◆ Problem to work on:
Examine the data below and state how many lines contain "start", offering no other words.
-=-=-
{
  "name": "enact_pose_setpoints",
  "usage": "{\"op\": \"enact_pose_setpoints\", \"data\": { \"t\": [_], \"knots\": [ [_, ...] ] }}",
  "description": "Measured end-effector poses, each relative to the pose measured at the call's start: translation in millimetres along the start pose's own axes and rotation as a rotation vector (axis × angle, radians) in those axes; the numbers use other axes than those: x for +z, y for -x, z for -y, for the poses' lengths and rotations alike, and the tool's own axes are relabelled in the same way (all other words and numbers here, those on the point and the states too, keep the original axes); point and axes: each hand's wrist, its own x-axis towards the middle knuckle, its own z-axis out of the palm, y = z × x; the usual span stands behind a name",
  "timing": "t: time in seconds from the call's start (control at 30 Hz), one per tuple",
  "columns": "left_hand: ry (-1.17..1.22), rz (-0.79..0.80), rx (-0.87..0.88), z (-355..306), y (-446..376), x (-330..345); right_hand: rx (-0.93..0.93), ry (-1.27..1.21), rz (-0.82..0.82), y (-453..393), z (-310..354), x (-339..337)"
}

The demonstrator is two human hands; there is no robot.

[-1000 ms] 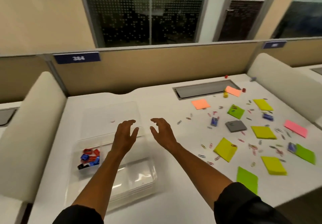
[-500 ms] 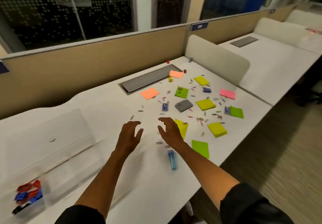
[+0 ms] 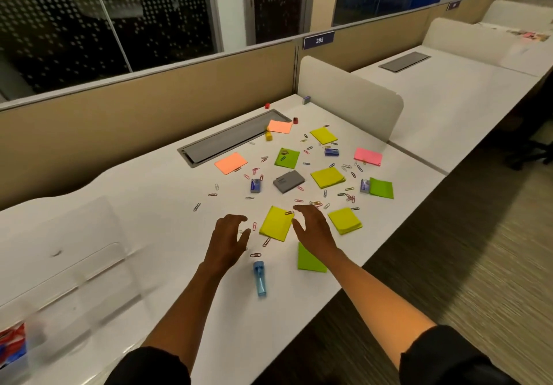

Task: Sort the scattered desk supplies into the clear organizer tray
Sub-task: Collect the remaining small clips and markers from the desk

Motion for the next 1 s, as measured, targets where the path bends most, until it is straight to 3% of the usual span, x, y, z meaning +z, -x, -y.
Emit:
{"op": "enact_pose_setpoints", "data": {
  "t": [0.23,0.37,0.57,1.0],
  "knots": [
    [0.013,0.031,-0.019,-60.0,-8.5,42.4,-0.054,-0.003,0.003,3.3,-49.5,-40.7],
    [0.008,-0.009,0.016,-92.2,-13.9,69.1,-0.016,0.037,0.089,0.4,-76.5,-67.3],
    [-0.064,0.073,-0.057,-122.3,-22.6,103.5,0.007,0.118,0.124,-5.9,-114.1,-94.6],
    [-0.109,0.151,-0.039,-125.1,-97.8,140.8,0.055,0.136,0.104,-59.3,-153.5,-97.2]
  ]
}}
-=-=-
◆ Reply:
2